Zonisamide for progressive myoclonus epilepsy: long-term observations in seven patients.

作者信息

Kyllerman M, Ben-Menachem E

机构信息

Department of Pediatrics, Sahlgren University Hospital, Göteborg, Sweden.

出版信息

Epilepsy Res. 1998 Jan;29(2):109-14. doi: 10.1016/s0920-1211(97)00069-7.

Abstract

Progressive myoclonic epilepsy (PME) syndromes are intractable to most antiepileptic drugs (AED). The course of these diseases, results in almost total dependency due to continuous myoclonias, repeated episodes of status epilepticus, ataxia and dementia. The need for new treatment strategies is therefore imperative. Zonisamide has previously been reported to be effective in two patients with PME. Case reports of seven patients (ages 19-42) with Unverricht-Lundborgs disease (ULD) and one Lafora Body Disease are presented. Zonisamide was given at doses of 100-600 mg/day for a period of 2 to 3 years. Concomitant AEDs were usually valproate and a benzodiazepine. Zonisamide dramatically reduced the amount of myoclonias and generalized seizures. In three of the cases, the initial dramatic effect on myoclonias wore off after 2-4 years of treatment but patients still experienced moderate efficacy for generalized tonic-clonic seizures. The dramatic reduction of stimulus sensitivity for light, touch and startle by zonisamide was sustained in all patients with ULD. Zonisamide may be a useful agent in the treatment of PME. Controlled clinical trials are warranted to further investigate the antiepileptic effects of this drug, in difficult to treat epileptic syndromes.

摘要

进行性肌阵挛癫痫(PME)综合征对大多数抗癫痫药物(AED)都难以治疗。这些疾病的病程会导致患者几乎完全依赖他人,原因是持续的肌阵挛、反复的癫痫持续状态发作、共济失调和痴呆。因此,迫切需要新的治疗策略。先前有报道称唑尼沙胺对两名PME患者有效。本文介绍了7例(年龄19 - 42岁)患有翁韦里希特-伦德伯格病(ULD)和1例拉福拉体病患者的病例报告。
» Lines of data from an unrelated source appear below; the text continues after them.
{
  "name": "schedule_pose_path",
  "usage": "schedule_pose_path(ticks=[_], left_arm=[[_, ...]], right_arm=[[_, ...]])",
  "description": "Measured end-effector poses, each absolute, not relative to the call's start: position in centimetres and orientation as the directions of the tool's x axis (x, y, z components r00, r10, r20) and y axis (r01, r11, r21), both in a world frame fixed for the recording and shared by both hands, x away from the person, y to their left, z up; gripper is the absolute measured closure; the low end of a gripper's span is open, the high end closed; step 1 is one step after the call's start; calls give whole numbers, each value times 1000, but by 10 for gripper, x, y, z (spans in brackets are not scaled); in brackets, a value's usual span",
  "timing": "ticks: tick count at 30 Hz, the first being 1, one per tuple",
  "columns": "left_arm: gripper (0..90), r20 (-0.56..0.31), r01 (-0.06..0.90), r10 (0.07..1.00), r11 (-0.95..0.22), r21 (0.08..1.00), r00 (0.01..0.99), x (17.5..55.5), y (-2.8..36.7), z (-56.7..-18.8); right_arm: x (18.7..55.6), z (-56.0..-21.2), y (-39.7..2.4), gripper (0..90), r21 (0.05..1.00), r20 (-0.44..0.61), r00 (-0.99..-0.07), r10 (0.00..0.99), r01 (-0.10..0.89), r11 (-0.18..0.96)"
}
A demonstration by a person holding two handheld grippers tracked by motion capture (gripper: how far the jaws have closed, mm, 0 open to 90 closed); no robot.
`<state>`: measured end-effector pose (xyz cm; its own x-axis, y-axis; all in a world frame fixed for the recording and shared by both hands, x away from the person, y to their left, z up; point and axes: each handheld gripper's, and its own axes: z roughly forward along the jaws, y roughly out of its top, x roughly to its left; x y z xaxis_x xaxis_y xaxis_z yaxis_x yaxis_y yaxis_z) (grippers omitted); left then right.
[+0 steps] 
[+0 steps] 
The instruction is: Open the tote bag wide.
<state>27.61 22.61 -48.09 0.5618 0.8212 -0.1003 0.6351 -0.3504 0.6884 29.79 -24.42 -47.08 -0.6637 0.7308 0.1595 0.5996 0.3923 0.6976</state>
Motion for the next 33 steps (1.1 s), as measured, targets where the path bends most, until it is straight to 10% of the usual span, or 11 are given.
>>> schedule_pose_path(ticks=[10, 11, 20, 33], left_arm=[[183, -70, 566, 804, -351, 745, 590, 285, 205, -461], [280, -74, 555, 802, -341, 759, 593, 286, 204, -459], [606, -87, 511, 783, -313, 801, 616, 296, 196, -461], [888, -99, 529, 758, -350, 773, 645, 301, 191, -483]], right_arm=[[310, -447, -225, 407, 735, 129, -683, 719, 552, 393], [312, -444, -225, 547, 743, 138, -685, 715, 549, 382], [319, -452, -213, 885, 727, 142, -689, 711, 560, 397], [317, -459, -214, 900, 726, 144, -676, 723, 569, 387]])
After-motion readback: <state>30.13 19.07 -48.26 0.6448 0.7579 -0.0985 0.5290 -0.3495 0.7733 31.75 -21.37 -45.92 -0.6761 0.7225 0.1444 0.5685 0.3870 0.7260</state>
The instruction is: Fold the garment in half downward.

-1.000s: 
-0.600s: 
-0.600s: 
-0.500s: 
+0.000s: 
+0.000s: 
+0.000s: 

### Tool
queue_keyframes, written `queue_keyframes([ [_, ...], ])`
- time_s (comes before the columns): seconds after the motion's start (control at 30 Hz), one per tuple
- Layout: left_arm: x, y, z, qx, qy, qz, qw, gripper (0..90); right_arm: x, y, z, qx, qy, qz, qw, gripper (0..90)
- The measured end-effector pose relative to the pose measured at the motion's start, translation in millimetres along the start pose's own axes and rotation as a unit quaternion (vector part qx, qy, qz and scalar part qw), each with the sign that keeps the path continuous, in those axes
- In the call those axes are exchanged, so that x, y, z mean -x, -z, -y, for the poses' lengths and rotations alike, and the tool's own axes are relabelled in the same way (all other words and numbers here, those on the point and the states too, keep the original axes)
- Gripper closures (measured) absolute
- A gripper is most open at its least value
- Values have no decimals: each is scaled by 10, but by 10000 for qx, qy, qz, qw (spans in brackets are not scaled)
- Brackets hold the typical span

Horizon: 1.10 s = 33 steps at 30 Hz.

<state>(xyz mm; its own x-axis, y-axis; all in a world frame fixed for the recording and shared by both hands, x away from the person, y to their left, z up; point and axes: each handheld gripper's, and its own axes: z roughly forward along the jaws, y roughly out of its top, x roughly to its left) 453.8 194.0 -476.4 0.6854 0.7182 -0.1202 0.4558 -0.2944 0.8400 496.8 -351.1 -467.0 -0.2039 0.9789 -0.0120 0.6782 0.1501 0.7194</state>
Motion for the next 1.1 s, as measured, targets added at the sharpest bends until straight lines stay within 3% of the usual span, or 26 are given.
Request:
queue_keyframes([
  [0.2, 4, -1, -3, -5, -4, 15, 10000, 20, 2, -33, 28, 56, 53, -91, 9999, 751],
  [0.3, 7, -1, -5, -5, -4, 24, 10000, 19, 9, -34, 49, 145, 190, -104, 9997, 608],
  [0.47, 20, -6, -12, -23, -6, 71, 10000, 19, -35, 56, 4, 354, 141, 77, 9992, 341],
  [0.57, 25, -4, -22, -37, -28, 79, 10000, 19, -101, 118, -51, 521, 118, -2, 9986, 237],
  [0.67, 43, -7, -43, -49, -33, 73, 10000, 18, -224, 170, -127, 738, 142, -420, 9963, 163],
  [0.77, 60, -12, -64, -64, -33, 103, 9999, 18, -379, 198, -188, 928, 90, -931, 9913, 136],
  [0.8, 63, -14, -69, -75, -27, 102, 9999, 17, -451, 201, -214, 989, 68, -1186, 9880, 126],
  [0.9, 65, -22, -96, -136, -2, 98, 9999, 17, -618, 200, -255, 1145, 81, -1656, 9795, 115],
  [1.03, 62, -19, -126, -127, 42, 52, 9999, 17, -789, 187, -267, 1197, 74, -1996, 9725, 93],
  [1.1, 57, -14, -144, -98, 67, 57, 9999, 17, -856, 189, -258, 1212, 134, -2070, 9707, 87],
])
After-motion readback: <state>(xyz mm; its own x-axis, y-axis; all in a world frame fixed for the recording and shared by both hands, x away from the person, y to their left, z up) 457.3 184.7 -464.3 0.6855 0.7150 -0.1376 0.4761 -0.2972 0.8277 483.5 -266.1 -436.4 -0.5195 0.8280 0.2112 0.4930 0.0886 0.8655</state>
唑尼沙胺的给药剂量为每日100 - 600毫克,疗程为2至3年。同时使用的抗癫痫药物通常是丙戊酸盐和一种苯二氮䓬类药物。唑尼沙胺显著减少了肌阵挛和全身性癫痫发作的次数。在其中3例患者中,治疗2 - 4年后,对肌阵挛的最初显著疗效逐渐消失,但患者对全身性强直阵挛性癫痫发作仍有中度疗效。在所有ULD患者中,唑尼沙胺对光、触觉和惊吓刺激敏感性的显著降低效果持续存在。唑尼沙胺可能是治疗PME的一种有用药物。有必要进行对照临床试验,以进一步研究这种药物在难治性癫痫综合征中的抗癫痫作用。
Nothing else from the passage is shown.